- _WHAT IS NEEDED_:
With the line containing "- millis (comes" as the start and the line containing "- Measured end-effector" as the end, transcribe that span of the entries below exactly, including both.

- _DATASET_:
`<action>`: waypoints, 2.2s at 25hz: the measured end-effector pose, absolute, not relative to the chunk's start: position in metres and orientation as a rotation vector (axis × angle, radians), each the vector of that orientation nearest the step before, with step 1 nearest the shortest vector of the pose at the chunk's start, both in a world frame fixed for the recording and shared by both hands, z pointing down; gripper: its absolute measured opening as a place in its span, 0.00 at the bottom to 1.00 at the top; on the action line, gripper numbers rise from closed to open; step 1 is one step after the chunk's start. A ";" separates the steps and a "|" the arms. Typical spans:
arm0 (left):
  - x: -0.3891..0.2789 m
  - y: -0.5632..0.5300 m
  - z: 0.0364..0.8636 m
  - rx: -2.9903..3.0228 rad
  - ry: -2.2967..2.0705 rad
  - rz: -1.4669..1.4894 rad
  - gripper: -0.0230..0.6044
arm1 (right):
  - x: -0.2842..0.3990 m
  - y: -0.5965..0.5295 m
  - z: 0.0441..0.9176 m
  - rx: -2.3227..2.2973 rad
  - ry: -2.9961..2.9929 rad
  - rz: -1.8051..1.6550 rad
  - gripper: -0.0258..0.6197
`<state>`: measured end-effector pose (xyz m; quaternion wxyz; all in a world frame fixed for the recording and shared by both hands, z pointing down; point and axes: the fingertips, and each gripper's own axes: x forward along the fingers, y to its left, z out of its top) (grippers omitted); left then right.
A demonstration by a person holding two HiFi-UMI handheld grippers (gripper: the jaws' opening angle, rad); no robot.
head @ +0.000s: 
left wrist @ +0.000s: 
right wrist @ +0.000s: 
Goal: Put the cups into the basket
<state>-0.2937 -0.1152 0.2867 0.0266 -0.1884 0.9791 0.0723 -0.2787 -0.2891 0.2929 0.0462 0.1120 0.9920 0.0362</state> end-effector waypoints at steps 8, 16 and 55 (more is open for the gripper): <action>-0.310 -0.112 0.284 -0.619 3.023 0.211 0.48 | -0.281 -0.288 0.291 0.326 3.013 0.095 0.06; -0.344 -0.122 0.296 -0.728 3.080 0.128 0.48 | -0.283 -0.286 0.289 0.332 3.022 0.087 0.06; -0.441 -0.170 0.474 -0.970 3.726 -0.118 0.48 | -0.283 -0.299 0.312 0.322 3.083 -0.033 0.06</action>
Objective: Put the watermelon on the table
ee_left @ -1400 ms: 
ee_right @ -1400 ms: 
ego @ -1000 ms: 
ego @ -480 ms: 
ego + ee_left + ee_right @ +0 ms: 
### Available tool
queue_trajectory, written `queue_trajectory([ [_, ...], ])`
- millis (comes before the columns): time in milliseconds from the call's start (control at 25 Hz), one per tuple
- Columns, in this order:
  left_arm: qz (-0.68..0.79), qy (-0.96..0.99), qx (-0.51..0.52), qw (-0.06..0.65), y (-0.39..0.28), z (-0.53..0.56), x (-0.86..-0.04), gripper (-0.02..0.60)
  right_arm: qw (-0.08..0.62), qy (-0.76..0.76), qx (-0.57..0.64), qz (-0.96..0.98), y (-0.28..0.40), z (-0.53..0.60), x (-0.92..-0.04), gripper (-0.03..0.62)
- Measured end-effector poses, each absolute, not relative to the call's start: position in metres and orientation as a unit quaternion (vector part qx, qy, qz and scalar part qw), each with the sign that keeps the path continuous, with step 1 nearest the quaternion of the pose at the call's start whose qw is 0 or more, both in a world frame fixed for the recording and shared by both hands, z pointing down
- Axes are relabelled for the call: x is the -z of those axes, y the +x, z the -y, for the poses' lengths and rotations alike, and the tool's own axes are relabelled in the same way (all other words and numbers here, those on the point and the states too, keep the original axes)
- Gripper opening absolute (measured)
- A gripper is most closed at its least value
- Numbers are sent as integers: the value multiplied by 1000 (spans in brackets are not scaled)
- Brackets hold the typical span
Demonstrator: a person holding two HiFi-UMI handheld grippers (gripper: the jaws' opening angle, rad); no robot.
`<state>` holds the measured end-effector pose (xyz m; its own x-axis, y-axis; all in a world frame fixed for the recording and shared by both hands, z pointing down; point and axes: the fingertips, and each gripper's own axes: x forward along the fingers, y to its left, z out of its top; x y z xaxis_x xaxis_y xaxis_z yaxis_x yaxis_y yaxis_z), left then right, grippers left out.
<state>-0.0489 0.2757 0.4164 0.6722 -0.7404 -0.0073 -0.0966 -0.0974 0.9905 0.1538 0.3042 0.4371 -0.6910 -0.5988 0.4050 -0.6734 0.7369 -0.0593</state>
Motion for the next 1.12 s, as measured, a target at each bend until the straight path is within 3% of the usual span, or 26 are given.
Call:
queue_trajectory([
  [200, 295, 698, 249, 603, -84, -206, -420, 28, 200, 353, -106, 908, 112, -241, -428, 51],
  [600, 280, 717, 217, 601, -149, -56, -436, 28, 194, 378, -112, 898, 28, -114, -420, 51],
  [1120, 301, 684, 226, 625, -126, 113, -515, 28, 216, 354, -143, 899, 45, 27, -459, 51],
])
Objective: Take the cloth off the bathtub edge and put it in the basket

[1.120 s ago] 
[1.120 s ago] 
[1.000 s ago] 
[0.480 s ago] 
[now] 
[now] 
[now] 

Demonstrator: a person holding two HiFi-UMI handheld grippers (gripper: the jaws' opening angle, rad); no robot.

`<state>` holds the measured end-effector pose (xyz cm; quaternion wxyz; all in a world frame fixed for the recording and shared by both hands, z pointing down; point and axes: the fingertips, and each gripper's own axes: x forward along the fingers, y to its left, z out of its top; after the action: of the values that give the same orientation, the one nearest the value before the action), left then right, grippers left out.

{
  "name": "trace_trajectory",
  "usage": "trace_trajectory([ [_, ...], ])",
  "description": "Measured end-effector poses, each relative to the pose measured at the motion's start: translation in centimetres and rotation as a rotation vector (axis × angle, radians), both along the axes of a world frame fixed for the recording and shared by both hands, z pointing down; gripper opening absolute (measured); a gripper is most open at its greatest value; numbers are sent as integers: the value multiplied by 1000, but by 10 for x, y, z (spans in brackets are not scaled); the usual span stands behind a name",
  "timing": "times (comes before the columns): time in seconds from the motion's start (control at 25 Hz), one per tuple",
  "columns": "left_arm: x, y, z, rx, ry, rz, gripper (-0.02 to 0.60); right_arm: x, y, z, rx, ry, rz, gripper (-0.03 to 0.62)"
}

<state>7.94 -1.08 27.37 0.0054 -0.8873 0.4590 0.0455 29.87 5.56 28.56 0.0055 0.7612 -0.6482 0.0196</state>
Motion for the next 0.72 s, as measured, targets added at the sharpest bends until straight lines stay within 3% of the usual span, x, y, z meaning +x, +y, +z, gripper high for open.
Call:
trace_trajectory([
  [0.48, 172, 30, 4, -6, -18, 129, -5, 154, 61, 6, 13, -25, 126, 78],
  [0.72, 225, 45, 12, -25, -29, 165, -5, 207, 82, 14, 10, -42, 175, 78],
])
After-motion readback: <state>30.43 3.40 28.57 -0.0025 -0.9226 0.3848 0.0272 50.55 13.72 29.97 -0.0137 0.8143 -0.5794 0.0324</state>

- _TASK SOLUTION_:
- millis (comes before the columns): time in milliseconds from the call's start (control at 25 Hz), one per tuple
- Columns, in this order:
  left_arm: qz (-0.68..0.79), qy (-0.96..0.99), qx (-0.51..0.52), qw (-0.06..0.65), y (-0.39..0.28), z (-0.53..0.56), x (-0.86..-0.04), gripper (-0.02..0.60)
  right_arm: qw (-0.08..0.62), qy (-0.76..0.76), qx (-0.57..0.64), qz (-0.96..0.98), y (-0.28..0.40), z (-0.53..0.60), x (-0.92..-0.04), gripper (-0.03..0.62)
- Measured end-effector poses, each absolute, not relative to the call's start: position in metres and orientation as a unit quaternion (vector part qx, qy, qz and scalar part qw), each with the sign that keeps the path continuous, with step 1 nearest the quaternion of the pose at the call's start whose qw is 0 or more, both in a world frame fixed for the recording and shared by both hands, z pointing down

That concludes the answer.